Source records:
§ §

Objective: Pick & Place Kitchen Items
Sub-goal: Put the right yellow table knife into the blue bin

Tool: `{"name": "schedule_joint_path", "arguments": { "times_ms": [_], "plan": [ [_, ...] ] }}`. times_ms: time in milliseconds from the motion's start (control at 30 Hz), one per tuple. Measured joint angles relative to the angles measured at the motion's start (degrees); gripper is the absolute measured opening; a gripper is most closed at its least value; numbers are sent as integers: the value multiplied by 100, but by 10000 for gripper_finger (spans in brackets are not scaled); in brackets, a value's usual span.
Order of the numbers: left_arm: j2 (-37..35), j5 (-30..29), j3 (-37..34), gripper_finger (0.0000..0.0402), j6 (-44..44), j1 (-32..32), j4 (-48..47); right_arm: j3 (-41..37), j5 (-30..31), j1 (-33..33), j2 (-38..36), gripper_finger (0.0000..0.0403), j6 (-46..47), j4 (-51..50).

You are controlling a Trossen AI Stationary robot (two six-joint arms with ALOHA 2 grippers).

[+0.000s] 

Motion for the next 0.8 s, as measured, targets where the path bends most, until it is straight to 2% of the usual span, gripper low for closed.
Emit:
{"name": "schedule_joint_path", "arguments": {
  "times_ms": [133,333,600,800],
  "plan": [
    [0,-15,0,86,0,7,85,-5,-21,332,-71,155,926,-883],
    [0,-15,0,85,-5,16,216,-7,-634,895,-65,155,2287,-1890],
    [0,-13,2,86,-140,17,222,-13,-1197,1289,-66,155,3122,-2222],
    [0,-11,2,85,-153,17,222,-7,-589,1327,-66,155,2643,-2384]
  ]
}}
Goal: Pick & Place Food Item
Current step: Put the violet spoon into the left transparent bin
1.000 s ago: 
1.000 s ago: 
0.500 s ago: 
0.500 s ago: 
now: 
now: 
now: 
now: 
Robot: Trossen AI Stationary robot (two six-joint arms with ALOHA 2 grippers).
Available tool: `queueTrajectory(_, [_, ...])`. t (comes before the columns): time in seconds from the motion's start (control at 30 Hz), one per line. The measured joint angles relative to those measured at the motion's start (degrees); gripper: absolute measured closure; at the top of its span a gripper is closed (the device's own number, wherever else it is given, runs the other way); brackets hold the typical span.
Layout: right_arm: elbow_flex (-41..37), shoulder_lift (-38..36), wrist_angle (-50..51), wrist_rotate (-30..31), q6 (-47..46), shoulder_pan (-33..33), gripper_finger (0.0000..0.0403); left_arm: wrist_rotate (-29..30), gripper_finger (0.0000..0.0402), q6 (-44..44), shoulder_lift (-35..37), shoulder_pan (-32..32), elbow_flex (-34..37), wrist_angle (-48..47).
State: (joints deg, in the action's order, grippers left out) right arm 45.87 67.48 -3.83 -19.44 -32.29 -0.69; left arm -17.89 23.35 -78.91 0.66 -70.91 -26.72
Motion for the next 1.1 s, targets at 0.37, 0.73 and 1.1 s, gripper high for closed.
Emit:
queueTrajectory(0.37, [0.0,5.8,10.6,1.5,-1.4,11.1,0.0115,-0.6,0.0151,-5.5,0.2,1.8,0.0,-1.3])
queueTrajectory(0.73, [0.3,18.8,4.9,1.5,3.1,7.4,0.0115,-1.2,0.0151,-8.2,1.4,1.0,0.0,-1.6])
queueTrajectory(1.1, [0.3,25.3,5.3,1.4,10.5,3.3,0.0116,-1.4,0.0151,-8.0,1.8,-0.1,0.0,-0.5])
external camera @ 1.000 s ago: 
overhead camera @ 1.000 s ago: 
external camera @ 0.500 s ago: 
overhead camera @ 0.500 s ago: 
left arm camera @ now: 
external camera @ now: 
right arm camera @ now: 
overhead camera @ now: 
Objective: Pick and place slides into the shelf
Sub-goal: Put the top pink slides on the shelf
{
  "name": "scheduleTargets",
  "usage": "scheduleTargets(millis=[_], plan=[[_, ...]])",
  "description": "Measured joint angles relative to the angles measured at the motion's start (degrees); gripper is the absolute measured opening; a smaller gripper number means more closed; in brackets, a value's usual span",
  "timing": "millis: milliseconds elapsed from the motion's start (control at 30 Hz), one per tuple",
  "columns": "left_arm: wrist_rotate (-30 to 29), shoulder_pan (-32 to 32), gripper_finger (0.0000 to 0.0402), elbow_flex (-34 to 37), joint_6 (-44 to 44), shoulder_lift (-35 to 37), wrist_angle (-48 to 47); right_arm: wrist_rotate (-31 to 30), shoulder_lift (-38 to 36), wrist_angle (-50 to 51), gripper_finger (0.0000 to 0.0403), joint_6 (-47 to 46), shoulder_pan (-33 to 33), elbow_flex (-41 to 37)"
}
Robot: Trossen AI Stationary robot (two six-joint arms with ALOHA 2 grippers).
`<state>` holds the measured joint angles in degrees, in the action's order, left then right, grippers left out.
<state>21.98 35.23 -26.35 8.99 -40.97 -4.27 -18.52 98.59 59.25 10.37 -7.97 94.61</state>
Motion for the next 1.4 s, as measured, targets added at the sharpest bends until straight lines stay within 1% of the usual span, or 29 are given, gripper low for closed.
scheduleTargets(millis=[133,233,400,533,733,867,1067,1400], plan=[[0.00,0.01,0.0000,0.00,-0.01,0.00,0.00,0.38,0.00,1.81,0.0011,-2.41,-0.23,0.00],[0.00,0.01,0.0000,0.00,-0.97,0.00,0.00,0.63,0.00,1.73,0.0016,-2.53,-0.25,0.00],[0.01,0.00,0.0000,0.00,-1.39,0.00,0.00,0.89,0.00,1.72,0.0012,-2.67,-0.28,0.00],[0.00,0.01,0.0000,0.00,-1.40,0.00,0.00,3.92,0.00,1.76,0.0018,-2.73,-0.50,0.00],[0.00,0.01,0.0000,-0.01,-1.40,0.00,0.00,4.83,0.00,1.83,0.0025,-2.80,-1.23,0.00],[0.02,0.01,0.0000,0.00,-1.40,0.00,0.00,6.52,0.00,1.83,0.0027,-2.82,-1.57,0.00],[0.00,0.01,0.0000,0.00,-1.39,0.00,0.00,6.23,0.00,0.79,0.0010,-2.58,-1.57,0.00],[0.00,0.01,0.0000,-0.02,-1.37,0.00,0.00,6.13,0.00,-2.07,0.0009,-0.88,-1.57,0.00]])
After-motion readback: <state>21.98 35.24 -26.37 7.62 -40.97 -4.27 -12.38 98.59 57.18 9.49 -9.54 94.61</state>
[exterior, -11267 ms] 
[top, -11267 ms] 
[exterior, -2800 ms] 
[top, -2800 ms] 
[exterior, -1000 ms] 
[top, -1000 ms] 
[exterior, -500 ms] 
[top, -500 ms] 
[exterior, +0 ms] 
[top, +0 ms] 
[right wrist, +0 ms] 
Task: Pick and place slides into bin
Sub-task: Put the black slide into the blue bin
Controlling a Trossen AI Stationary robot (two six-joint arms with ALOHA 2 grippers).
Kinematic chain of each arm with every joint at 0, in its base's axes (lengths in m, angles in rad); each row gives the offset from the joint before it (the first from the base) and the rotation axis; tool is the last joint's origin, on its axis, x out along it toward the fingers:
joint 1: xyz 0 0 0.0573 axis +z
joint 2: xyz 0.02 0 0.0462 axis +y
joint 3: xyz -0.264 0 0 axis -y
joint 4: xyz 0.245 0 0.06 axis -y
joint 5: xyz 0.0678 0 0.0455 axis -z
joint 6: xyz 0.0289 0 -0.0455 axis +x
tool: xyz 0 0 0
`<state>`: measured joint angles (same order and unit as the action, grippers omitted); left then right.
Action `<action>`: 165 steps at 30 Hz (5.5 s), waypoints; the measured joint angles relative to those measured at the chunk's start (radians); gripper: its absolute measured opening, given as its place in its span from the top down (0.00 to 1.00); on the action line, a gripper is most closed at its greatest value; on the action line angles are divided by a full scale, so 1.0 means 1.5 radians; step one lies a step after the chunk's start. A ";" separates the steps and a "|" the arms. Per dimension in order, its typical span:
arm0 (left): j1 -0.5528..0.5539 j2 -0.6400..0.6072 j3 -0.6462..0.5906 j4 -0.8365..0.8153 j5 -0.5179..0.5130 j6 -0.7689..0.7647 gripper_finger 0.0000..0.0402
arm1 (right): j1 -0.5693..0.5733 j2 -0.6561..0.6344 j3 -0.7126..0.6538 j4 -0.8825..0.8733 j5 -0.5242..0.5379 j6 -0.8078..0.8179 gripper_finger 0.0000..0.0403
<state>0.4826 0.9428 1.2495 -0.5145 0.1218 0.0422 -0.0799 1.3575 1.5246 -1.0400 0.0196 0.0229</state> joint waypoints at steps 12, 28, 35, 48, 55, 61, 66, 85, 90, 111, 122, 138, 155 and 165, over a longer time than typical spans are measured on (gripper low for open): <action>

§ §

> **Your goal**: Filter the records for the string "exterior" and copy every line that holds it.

> **Answer box**:
[exterior, -11267 ms] 
[exterior, -2800 ms] 
[exterior, -1000 ms] 
[exterior, -500 ms] 
[exterior, +0 ms] 

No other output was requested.